_Assignment:_
Search the data for "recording". Each line containing it is to be copied.

── Data provided ──

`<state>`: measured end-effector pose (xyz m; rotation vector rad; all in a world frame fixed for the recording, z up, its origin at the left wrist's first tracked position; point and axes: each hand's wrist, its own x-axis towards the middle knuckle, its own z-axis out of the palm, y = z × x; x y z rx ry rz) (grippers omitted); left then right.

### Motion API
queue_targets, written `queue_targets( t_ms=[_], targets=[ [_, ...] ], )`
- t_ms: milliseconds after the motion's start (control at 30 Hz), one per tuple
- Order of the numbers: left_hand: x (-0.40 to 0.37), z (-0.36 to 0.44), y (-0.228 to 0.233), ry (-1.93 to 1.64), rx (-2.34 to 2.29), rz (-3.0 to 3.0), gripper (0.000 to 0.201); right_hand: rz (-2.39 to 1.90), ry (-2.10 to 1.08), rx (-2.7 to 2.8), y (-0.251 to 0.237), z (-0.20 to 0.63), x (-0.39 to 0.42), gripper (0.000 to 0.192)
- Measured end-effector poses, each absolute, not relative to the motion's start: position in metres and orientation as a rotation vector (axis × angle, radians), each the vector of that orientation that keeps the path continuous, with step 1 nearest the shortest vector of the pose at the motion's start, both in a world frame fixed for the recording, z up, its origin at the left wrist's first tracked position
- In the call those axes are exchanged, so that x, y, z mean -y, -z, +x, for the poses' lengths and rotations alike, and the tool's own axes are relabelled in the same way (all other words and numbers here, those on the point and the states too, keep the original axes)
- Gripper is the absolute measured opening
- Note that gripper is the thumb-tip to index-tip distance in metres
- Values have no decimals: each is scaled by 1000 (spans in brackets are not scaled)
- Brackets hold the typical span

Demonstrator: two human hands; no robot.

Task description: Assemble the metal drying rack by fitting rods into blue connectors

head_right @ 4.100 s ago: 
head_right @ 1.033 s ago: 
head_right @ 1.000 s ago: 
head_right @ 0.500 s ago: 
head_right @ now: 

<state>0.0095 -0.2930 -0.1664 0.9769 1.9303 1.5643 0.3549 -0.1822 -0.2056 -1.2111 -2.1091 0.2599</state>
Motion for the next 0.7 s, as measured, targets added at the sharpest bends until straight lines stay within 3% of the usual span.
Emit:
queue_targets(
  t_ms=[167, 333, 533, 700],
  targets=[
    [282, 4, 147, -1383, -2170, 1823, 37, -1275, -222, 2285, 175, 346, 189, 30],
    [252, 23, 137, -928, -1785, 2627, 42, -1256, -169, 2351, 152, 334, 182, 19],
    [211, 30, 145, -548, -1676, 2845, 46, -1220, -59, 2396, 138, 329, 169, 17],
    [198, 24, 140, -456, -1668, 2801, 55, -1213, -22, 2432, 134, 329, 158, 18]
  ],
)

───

_Response area:_
`<state>`: measured end-effector pose (xyz m; rotation vector rad; all in a world frame fixed for the recording, z up, its origin at the left wrist's first tracked position; point and axes: each hand's wrist, its own x-axis towards the middle knuckle, its own z-axis out of the palm, y = z × x; x y z rx ry rz) (grippers omitted); left then right.
- Measured end-effector poses, each absolute, not relative to the motion's start: position in metres and orientation as a rotation vector (axis × angle, radians), each the vector of that orientation that keeps the path continuous, with step 1 nearest the shortest vector of the pose at the motion's start, both in a world frame fixed for the recording, z up, its origin at the left wrist's first tracked position

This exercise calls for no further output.